▶ About this exercise
Copy every line in the listing that contains "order".

▶ Supplied material
######

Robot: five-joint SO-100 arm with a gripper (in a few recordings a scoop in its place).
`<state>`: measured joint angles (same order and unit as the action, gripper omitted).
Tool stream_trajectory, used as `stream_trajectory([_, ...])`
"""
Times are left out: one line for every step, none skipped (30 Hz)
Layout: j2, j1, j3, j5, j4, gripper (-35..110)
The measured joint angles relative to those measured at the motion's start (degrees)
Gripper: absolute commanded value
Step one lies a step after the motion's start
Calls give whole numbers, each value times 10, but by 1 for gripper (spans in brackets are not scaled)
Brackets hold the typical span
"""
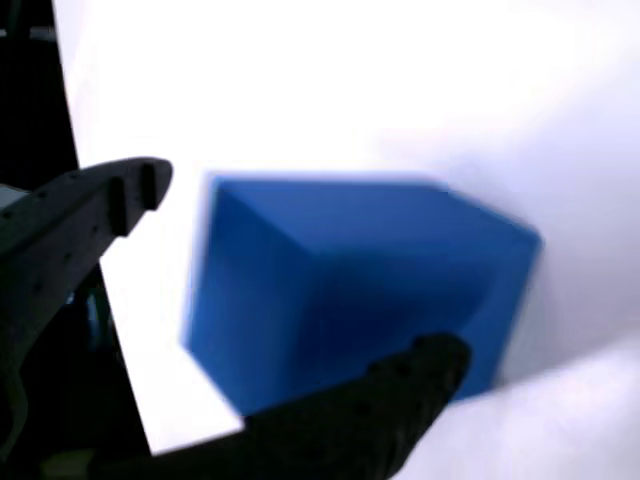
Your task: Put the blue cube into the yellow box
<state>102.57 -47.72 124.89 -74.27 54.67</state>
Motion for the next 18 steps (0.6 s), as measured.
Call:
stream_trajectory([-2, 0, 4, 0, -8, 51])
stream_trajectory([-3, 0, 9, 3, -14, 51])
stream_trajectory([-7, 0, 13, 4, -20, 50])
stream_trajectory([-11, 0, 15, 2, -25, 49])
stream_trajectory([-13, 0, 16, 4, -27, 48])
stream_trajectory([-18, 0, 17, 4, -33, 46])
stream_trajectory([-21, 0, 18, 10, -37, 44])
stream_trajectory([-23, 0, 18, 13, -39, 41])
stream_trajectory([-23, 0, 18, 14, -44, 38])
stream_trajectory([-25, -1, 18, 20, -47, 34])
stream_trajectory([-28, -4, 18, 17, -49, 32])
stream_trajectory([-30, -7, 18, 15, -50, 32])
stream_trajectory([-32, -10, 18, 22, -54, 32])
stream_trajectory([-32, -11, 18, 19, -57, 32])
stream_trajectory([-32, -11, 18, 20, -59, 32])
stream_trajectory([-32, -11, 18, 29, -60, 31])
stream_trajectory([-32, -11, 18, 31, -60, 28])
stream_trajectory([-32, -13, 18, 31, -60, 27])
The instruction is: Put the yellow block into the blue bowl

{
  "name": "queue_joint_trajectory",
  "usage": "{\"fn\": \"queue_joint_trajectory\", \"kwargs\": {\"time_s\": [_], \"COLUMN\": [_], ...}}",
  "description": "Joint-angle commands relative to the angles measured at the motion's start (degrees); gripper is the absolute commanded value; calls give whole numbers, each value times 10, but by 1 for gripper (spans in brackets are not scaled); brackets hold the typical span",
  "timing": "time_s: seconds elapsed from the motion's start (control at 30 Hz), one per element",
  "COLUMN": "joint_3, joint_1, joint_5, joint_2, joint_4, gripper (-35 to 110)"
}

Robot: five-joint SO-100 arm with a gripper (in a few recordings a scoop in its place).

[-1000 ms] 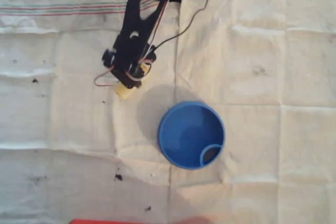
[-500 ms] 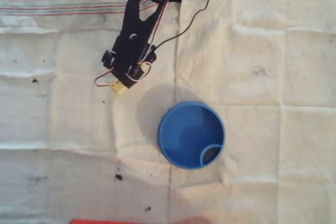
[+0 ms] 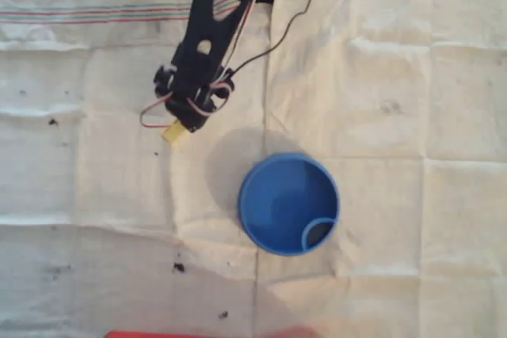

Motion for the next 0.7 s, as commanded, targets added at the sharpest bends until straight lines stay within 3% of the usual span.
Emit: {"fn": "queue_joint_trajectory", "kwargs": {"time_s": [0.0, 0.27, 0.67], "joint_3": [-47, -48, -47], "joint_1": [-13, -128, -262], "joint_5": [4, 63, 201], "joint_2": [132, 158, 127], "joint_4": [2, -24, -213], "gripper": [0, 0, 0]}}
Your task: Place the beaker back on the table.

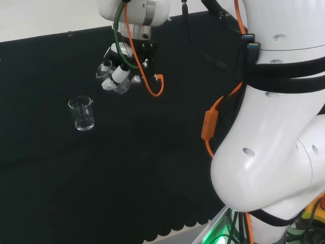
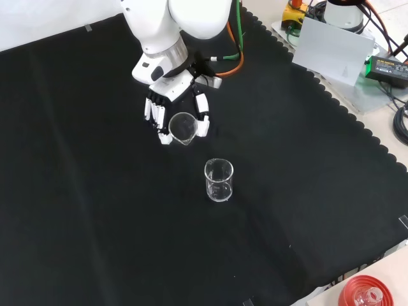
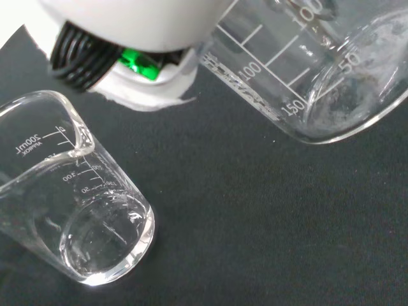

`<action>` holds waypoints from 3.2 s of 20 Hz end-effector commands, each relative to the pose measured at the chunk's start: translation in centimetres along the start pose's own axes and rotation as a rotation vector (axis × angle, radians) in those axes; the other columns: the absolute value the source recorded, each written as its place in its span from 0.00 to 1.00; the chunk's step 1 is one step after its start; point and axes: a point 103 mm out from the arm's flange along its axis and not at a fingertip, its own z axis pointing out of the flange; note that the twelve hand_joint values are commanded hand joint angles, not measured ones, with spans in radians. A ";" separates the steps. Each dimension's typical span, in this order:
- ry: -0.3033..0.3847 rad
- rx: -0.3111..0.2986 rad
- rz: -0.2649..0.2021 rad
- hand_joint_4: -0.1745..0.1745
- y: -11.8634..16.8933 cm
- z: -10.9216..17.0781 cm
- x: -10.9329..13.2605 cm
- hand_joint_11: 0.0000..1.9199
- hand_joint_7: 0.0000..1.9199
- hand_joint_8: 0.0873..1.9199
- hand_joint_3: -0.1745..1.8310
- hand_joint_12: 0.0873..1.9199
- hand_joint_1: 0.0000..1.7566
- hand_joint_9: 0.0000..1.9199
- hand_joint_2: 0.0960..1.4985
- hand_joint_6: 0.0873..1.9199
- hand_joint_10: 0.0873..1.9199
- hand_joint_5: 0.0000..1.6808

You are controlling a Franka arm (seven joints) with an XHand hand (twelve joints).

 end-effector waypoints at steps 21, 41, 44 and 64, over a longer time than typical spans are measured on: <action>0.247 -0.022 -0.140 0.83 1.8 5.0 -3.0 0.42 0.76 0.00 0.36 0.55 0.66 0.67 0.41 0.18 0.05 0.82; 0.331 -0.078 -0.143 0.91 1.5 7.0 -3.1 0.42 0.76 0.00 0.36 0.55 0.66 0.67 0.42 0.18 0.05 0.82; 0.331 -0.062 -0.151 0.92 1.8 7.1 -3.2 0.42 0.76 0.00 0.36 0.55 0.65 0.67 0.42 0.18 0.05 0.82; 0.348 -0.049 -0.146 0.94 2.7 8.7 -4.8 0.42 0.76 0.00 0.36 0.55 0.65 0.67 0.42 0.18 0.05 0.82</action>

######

▶ Exercise result
`<state>`: measured joint angles (same order and unit as the action, gripper omitted).
`<action>` holds waypoints from 3.2 s of 20 Hz end-effector commands, each relative to the pose measured at the chunk's start: translation in centimetres along the start pose's own axes and rotation as a rotation vector (axis × angle, radians) in those axes; the other columns: the absolute value the source recorded, each written as its place in its span from 0.00 to 1.00; the chunk's step 1 is one step after its start; point and axes: a point 103 mm out from the arm's flange along its axis and not at a fingertip, its own z axis pointing out of the flange; note that the twelve hand_joint values are commanded hand joint angles, not measured ones, with spans in radians. A ";" separates the steps. Each dimension's typical span, in this order:

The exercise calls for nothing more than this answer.